Assessment of the benefits and risks before BP treatment is essential to avoid unnecessary complications, such as AFF. The optimal duration of treatment with bisphosphonates is still unclear. The studies with alendronate and risedronate show that patients with osteoporosis will have an anti-fracture effect for at least 5 years. Continued usage over 5 years needs annual re-evaluation, considering factors such as fracture history, BMD, newly diagnosed disorders, other medications known to affect skeletal tatus [2-6] and as in our case, the appearance of radiographic features such as cortical thickening and some clinical features such as the appearance of prodromal symptoms like aching pain in the thigh . For those patients who are considered to have moderately-elevated risk fracture, continuation of BP therapy should be strongly considered .
Taking into account the fact that the median BP treatment duration in patients with AFF is 7 years, we must considered give a “drug holiday” in patients without a recent fracture and with femoral neck T-scores greater than 2.5 after the initial therapeutic course [3,8,9]. It is not known whether discontinuation of BPs after 4-5 years in the lower-risk group will lead to fewer AFFs . Patients should be followed by clinical assessment, bone turnover markers and BMD determination .
Besides bisphosphonates, AFF has also been reported after treatment with others antiresorptives such as Denosumab, a fully human monoclonal antibody against the RANK ligand and a potent inhibitor of osteoclast-mediated bone resorption, the efficacy of which in the prevention of fracture in postmenopausal osteoporosis was demonstrated vs. placebo in the FREEDOM trial (Fracture Reduction Evaluation of Denosumab in Osteoporosis Every 6 Months) [10-14].
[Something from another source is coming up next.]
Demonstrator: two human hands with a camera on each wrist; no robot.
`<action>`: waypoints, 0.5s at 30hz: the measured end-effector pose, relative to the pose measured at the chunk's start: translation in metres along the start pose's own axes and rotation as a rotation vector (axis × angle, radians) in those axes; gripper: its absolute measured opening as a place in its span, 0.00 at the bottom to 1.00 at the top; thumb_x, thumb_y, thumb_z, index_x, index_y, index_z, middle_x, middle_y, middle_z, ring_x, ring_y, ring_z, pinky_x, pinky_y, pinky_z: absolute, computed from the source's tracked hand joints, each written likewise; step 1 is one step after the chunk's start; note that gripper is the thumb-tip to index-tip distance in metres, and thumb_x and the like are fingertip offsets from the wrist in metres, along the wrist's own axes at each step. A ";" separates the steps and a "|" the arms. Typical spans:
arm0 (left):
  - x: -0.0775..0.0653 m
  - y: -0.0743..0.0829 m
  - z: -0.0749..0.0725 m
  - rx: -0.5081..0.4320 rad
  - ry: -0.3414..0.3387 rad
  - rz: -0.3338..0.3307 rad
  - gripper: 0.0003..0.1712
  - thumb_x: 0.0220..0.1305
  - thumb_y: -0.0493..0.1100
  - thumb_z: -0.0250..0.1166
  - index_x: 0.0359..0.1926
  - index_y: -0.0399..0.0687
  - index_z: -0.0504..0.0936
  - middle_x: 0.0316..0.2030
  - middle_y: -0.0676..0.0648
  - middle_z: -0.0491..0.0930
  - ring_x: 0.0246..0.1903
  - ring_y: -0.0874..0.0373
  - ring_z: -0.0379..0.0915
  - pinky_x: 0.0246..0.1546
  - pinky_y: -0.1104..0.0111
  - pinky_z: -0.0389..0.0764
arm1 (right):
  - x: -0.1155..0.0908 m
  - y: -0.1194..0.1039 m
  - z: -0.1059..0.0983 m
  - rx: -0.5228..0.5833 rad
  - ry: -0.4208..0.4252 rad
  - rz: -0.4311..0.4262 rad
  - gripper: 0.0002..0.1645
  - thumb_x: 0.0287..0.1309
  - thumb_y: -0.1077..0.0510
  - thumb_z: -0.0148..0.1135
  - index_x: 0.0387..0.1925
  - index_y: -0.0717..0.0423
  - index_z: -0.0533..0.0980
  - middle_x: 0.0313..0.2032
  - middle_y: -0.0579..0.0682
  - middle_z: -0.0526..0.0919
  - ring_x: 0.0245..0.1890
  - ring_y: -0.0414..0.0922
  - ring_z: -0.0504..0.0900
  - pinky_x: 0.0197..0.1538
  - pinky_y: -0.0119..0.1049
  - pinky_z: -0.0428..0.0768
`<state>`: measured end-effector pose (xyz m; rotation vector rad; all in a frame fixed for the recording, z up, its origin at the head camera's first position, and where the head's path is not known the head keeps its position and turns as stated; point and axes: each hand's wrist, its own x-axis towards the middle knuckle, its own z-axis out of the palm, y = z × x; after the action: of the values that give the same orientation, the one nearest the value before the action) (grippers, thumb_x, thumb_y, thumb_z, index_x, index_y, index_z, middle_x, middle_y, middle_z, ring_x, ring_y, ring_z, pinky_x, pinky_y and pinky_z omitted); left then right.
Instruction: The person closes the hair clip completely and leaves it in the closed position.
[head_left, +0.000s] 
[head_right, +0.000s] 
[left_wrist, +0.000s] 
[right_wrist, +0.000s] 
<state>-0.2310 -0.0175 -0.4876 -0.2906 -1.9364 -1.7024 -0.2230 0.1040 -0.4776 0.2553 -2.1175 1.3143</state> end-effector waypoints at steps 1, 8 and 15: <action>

Stress fractures start t with the accumulation of microscopic cracks. Normally, areas with micro cracks are resorbed by osteoclasts and replaced with new bone in a process called “targeted remodelling”. If targeted remodeling is disturbed by antiresorptive treatment, micro cracks might grow and cause stress fractures. The osteoclasts are steered to the area where micro cracks accumulate by RANKL, which is released by osteocytes. RANKL is the particular molecule blocked by denosumab . When denosumab is administered subcutaneously every 6 months, bone resorption capacity generally recovers, at least partially, towards the end of the interval between injections. This could be enough for the skeleton to deal with micro-damaged areas . More than half of patients who were reported with AFF have had thigh or groin pain before suffering a break , like our patient.
In these fractures, it is important to differentiate between bone density (quantity of bone) and bone quality (geometry and properties). Tejwani and Peck published that anterior-posterior and lateral radiographs are reliable for distinguishing between femoral fractures related to BP use and those not related to such use . The medical management of AFFs includes: cessation of antiresorptive, correct supplementation of calcium and vitamin D, consideration of teriparatide in cases of poor fracture healing and examination of the contralateral femur, by radiology .
BPs are highly effective in the treatment of osteoporosis, thereby reducing the risk of fractures. AFF is a rare but serious condition associated with use of bisphosphonates and new antiresorptives like denosumab, with unclear pathogenetic mechanisms.
There is evidence of a relationship between long-term BP use (usually with a median treatment of 7 years) and a special type of femoral fracture with radiographic features (including cortical thickening as in the case of our patient) and clinical features (prodromal pain and bilaterality). However, atypical fractures are uncommon, and with a correct indication, antiresorptives prevent many more fractures than they cause.
In conclusion, physicians and patients should know the possibility of AFF and the possible bilateral involvement of this rare complication, in order to assess the risk-benefit of continuing/withdrawing treatment with bisphosphonates.